DDS allows reliable connections if and only if its buffers aren't full. So it's possible to lose some packets even with reliable connections. This means that the peers of the dispatching system can get into a desynchronized state. To avoid this problem RE.VE.N.GE. system uses a recovery protocol: if a peer of the system receives an update relative to a peer, sink or source that it doesn't know it can recover the missing informations: it just sends a "request for data message" specifying the ID of the node it is interested to, and a randomly chosen peer will reply with a description of the node.
Relays
To support multi-domain architecture, REVENGE exploits the principle of locality. Each domain groups sources/sinks in the same locality and different domains exchange information through a network of peer nodes called "relays". This architecture reduces the data dissemination load towards sinks, now confined in a local domain scope, and allows increased efficiency assuming that most sources/sinks communications occur within the domain. The relays use a private DDS domain, called relay domain and shared by relays only, by typically communicating over public Internet.
Benchmark
We have thoroughly tested and evaluated the performance of REVENGE by deploying it in the heterogeneous wireless network at our campus. Our testbed consists of several Windows and Linux laptops equipped with Orinoco Gold WiFi cards on which we deployed REVENGE sources and sinks. The routing substrate peers run on 20 Linux boxes with 1.8 GHz CPUs and 2048MB RAM, connected through a 100Mbps LAN.

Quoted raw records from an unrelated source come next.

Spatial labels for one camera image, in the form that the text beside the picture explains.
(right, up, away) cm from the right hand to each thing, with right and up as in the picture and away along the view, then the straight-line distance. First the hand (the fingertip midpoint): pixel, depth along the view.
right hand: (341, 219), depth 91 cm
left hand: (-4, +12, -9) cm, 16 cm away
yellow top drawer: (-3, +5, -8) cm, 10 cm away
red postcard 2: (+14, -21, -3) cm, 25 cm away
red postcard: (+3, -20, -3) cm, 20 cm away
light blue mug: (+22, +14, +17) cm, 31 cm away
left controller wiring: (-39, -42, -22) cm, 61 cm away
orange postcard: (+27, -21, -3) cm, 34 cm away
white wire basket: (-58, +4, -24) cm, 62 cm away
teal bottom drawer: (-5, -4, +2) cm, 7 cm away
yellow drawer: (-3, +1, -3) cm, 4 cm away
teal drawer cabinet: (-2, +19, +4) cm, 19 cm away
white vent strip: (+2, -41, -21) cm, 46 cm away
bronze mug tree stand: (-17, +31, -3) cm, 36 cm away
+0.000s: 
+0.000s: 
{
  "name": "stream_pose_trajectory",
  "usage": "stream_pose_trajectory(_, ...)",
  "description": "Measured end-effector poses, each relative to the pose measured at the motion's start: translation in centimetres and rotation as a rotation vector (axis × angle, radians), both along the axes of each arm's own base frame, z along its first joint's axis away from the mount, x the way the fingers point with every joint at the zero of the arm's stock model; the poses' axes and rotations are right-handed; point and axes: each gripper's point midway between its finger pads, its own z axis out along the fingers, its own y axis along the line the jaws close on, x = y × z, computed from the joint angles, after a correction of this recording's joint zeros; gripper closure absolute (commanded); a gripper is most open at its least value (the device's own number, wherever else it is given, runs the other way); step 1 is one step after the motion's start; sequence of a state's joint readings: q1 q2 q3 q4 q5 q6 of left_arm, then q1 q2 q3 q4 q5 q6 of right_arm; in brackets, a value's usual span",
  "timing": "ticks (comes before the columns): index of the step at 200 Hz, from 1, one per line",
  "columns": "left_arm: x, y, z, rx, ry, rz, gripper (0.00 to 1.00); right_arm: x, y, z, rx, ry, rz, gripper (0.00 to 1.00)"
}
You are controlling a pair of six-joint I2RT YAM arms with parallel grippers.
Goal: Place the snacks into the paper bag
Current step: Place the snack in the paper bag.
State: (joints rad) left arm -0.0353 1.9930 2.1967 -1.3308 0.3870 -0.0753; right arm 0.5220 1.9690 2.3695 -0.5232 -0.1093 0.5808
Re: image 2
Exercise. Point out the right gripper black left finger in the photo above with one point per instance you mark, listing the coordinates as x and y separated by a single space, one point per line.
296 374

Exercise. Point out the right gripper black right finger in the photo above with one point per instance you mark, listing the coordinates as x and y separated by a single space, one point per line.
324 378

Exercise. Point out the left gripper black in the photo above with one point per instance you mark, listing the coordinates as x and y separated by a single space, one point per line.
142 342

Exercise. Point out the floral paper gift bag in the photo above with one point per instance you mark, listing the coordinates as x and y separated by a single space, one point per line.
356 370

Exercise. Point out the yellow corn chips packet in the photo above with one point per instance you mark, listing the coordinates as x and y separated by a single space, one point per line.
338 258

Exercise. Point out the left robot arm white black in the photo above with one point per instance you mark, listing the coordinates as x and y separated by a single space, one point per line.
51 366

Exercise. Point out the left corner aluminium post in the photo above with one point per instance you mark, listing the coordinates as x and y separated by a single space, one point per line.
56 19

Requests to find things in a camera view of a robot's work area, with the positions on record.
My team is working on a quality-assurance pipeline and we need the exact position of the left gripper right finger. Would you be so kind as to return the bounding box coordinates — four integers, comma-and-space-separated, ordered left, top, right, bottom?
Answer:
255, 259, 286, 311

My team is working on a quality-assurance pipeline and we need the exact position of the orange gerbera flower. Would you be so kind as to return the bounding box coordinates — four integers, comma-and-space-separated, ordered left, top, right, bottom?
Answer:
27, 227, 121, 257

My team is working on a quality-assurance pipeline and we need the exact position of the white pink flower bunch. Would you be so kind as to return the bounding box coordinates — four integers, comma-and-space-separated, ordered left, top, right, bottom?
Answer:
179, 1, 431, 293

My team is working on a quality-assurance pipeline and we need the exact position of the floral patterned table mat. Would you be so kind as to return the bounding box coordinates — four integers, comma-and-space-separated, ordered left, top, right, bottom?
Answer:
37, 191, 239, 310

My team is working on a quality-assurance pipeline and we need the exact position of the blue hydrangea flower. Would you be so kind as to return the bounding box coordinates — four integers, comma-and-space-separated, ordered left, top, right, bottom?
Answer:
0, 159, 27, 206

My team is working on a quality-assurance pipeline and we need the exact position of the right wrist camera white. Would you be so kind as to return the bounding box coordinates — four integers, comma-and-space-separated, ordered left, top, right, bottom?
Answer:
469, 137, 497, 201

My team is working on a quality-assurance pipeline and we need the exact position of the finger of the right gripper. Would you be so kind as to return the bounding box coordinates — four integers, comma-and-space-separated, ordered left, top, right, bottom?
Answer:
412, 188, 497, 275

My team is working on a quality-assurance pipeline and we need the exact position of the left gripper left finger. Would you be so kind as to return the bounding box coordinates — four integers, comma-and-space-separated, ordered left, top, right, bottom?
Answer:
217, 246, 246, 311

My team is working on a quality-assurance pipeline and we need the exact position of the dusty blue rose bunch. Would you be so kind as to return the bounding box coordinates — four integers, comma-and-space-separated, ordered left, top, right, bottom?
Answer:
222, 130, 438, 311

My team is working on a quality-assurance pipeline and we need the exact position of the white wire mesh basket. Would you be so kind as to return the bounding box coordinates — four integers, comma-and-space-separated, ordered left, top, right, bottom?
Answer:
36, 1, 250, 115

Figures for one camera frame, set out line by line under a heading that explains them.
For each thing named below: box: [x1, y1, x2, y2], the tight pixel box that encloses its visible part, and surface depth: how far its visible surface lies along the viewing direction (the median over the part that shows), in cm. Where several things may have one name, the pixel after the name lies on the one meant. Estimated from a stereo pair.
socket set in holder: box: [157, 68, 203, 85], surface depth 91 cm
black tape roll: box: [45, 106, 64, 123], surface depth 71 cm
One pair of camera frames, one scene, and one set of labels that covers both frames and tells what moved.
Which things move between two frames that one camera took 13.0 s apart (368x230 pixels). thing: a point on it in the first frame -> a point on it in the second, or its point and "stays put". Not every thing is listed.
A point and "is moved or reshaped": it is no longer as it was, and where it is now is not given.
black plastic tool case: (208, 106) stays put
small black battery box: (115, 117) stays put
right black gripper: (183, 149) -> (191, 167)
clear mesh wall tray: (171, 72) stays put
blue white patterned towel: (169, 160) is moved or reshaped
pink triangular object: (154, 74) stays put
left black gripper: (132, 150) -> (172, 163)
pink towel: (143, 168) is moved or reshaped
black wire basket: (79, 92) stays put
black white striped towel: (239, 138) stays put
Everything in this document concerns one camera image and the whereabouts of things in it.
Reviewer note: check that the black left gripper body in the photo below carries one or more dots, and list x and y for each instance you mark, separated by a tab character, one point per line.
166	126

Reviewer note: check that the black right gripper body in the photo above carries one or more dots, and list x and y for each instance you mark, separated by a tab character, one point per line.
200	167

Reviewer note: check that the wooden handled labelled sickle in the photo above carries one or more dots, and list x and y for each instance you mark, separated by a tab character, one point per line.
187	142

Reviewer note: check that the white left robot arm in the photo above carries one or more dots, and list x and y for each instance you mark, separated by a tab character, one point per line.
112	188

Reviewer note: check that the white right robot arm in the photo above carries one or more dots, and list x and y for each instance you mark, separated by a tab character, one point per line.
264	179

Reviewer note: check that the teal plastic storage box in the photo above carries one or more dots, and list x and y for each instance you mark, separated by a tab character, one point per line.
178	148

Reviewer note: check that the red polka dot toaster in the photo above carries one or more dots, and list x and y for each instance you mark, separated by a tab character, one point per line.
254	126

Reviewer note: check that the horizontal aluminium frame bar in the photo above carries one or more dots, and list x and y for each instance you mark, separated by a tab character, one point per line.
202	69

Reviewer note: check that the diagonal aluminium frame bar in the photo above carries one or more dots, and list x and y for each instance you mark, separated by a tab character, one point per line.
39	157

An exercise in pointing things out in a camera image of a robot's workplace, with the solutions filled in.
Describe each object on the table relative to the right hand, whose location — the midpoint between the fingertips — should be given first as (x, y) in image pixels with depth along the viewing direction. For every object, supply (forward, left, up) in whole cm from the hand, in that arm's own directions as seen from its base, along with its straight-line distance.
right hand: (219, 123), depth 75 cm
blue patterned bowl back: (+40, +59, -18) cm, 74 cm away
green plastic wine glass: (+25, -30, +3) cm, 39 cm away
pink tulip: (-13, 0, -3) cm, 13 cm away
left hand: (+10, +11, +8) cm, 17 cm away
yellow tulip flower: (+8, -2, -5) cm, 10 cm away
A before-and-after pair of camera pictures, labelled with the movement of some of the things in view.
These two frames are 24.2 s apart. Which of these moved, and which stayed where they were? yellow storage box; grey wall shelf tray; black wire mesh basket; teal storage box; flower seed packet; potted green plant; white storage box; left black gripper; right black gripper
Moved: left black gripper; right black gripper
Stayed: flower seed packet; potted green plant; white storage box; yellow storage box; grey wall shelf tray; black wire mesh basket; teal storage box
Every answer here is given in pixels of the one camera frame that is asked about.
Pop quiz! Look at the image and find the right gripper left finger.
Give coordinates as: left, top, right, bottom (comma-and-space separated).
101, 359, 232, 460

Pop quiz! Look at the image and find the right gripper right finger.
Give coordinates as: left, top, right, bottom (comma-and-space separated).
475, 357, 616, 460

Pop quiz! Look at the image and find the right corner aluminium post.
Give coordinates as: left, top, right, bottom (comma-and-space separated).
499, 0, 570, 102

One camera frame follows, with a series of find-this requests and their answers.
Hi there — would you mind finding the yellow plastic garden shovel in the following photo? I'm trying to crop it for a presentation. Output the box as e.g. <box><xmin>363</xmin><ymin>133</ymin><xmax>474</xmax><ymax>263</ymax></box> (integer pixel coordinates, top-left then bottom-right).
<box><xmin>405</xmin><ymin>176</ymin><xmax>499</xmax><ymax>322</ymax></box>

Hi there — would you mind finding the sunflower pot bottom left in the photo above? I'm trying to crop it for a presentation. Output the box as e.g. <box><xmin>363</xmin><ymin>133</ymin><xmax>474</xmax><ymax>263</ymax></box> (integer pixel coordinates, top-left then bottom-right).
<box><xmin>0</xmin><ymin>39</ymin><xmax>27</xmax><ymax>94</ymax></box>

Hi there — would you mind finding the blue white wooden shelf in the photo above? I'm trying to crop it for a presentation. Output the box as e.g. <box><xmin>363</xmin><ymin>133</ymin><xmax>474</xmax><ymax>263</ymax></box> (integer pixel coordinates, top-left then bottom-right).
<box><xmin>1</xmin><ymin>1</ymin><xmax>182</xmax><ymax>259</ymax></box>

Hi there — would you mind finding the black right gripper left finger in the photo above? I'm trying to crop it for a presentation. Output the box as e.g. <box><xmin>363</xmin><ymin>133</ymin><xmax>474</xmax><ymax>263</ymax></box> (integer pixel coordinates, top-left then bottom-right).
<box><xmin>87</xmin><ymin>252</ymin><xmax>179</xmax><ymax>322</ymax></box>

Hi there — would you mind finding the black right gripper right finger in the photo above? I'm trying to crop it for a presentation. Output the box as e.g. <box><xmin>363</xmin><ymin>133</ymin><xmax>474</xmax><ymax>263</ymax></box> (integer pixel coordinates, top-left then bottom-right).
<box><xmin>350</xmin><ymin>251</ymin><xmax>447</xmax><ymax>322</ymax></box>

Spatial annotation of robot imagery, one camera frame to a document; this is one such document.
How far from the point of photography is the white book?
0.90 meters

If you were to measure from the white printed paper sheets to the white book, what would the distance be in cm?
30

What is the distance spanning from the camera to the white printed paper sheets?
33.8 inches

A simple first test shows the (local) routing layer scalability threshold at the increasing of the number of incoming sinks. In this scenario, the number of news that every copy must process is constant around 65 news/sec. The sinks are associated with each copy with a frequency of 1 macro-sink (interested in all news) every 15 seconds. To simulate the most critical case, each sink considered in the experiment requires point-to-point connections.
Figure shows that each copy can send news correctly up to about 40Mbps on a 100Mbps network; Beyond that threshold the sinks start dropping packets.
A second test stresses the system in the presence of multiple domains in a multi-relay scenario. Each relay is equipped with two network interfaces: a public interface to communicate with other relays (with public network bandwidth limit of 100Mbps), and a private interface to locally communicate with other domain entities. To stress our system in the worst case scenario, we again assume that relays use only point-to-point connections to communicate with each other.
Figure summarizes the total network traffic when increasing the news delivery frequency and when increasing the number of relay (from the bottom to the uppermost graph). The figure clearly shows the scalability threshold in terms of maximum number of supported relays (interconnected domains) at message rate increasing: with 32 relays REVENGE starts to loose some messages, at a publishing rate of 75 news/sec data rate (about 900Kbps). Similarly to our previous experiment, while network capacity has proved to be the bottleneck, processor and memory load of relay nodes is fairly low.
The encouraging results are stimulating our current research work on REVENGE extension and refinement. For example, performance could be improved by making each peer replicate a limited set of other peers and by batching the send of update informations (thus trading the hot copies for warm copies).
Benchmarks and possible optimization, for example to support a very high scalability leveraging DDS' concepts of domains and partitions, are discussed in the documentation.